Now KRS-One is freestyling for the beast! And calling him “real hip hop!” KRS compares Eric Adams to former New York Mayor Ed Koch, who led a “war on graffiti” in the 1980s and, no joke, literally threatened to unleash wild wolves on graffiti writers in order to clean up the subways. Koch presided over the brutal police murder of 66-year-old, mentally ill Black woman Eleanor Bumpurs in her own home, and many other crimes. But Eric Adams is no different. If anything, his “war on crime,” aka. war on the people, is even WORSE—on the level of former NYC mayor Giuliani’s fascist police crackdown in 1990s.

  • Adams is bringing back Stop & Frisk, the Street Crimes Units, solitary confinement at Rikers, and more.
  • Adams objectively justified the lynching of homeless Black man Jordan Neely on the subway by a white vigilante, saying “We cannot have people with severe emotional illnesses on our subway system.”
  • Adams, himself a former subway cop, directed an assault on homeless and mentally ill people in the subway, arresting people for “crimes” like taking up more than one seat on a train.

The difference between Ed Koch and Eric Adams? Koch was white and Adams is Black. Adams does more “god talk,” puffed up swagger, and even called himself “the hip hop mayor” at this press conference. And apparently that’s enough for KRS-One to start drooling at his boots. Question for KRS-One: Did it make any difference to Tyre Nichols that the five cops who mercilessly beat him to death were Black? Were those cops “real hip hop” too?! 

KRS stands for Knowledge Reigns Supreme, and he wasn’t always so easily bamboozled by the identity politics hustle. He even wrote a song, “Black Cop,” directed at people like Eric Adams. “Black cop! black cop, black cop, black cop, stop shootin black people, we all gonna drop.

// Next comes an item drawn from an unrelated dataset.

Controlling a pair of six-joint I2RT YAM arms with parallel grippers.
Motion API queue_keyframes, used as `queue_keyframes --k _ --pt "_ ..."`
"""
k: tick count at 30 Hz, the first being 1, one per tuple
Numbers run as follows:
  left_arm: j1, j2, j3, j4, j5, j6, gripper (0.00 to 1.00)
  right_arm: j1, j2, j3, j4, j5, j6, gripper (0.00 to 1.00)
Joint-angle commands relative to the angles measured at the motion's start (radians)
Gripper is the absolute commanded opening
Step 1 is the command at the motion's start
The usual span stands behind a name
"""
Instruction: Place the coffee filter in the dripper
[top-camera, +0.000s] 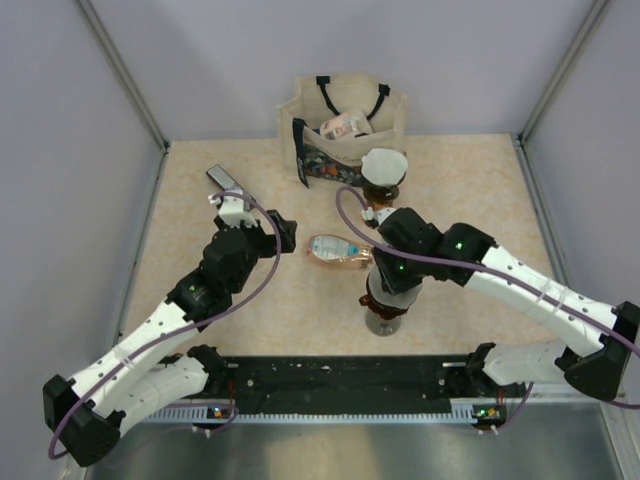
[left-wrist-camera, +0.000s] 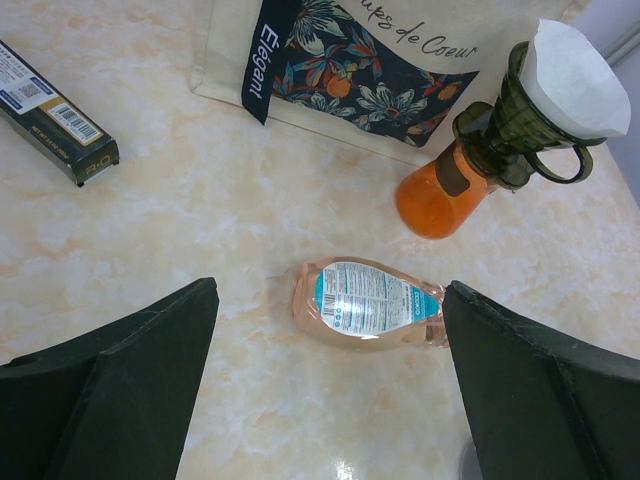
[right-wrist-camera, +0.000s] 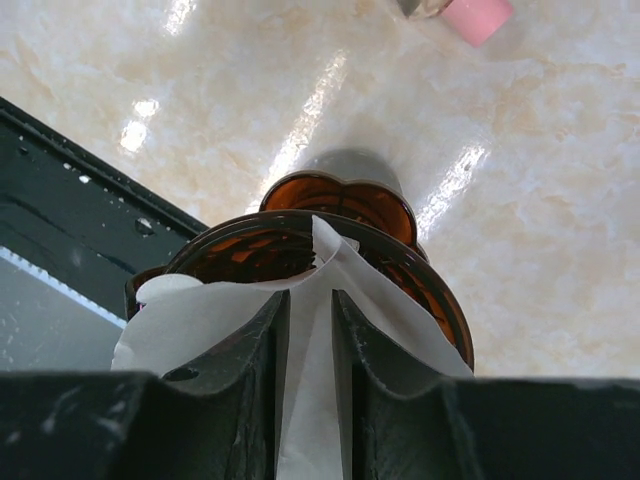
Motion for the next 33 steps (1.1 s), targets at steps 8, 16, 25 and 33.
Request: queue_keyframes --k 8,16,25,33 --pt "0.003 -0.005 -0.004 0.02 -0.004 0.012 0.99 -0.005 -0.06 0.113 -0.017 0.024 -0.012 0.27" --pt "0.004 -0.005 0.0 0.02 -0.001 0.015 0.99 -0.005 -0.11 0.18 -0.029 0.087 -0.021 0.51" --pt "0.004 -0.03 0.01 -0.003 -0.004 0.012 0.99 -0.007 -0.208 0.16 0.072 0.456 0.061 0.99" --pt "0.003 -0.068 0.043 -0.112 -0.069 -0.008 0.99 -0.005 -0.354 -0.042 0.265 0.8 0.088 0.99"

The black cop is the only real obstacle. Black slave turned black cop is not logical.”

At this press conference Eric Adams actually mentioned this song and quoted the line about Black cops not getting paid a whole lot—as if this song was some kind of appeal for Black cops to have higher salaries, while they keep on murdering Black people!

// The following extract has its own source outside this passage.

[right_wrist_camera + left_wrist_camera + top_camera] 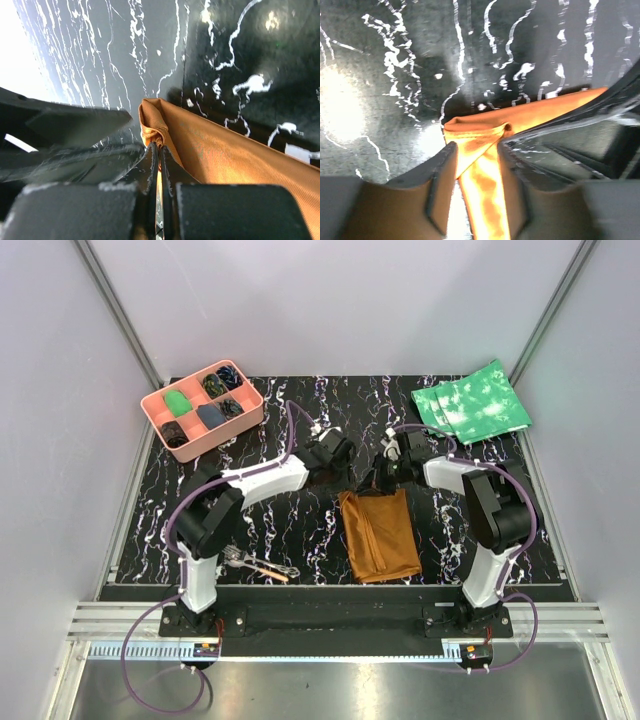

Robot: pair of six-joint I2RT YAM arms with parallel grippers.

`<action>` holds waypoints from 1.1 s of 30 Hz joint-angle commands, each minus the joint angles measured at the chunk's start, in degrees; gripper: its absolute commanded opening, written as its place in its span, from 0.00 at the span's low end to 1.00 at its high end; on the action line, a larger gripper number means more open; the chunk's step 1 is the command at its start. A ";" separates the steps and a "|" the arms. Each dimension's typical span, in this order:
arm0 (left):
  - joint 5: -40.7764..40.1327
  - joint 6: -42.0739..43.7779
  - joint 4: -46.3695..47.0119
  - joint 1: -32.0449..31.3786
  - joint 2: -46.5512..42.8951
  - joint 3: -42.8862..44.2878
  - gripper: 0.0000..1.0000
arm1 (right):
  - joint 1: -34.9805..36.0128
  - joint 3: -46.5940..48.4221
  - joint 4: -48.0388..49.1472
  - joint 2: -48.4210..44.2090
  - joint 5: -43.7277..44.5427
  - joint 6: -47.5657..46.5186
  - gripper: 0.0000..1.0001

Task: Fold the napkin into a case and place the utensils inside
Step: Fold the lower triangle-folded napkin at the center of the board.

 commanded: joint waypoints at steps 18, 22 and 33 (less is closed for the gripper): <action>-4.47 2.95 2.39 -4.31 -3.21 0.03 0.45 | -2.64 -6.23 2.47 -5.00 2.99 4.47 0.00; -3.94 2.86 2.48 -4.48 -2.59 0.21 0.43 | -2.90 -6.23 1.41 -5.27 3.70 3.51 0.00; -1.31 2.16 1.16 -4.05 1.19 3.81 0.29 | -3.95 -7.37 -0.61 -6.41 5.99 2.01 0.00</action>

Adams also talked about how (you can’t make this shit up!) he used to listen to “Fight The Power,” by Public Enemy, over and over again for inspiration. This pig literally IS the power that we need to be fighting!

As we approach the 50th year anniversary of hip hop on August 11,1 this is another stark reminder that this capitalist-imperialist system has so effectively domesticated, co-opted, and weaponized so much of hip hop against Black people and other oppressed people (especially women)… that you now have multiple rappers (don’t get me started on Ice Cube and Ice T) who used to be anti-police using their “cred” to try to make pigs seem cool, and a brutal pig mayor claiming he’s “fighting the power.” It would be a corny joke if it wasn’t so deadly.

BAsics 1-24

 

To KRS-One: instead of licking and shining Black Giuliani’s boots, so that he can more effectively shove his boot down harder on the necks of Black and Brown people in New York City, it’s time to wake up and regain your conscience before you become a permanent member of the bootlicker Hall of Shame. We don’t want to have to rename you “IRS” (Ignorance Reigns Supreme), or even worse “KRS-Five-O.”

At the end of “Sound of da Police,” KRS-One poses this question:

My grandfather had to deal with the cops
My great-grandfather dealt with the cops
My great-grandfather had to deal with the cops
And then my great, great, great, great, when it's gonna stop?

Answer: When a revolutionary force of millions rises up to defeat the violent enforcers of this system, abolish all its oppressive institutions, and replace it with a whole new socialist system—with completely different security forces that actually serve and protect the people—working to end all forms of oppression based on class, race, sex, and gender. This revolution is more possible now than it’s ever been, with this system in deep crisis and the Democrat and Republican rulers at each other’s throats. If you are sick of this shit, and don’t want to just keep asking the question “when it’s gonna stop,” generation after generation, you need to be part of this revolution now. And one thing that means is recognizing a bootlicker for what they are, and sweeping them aside.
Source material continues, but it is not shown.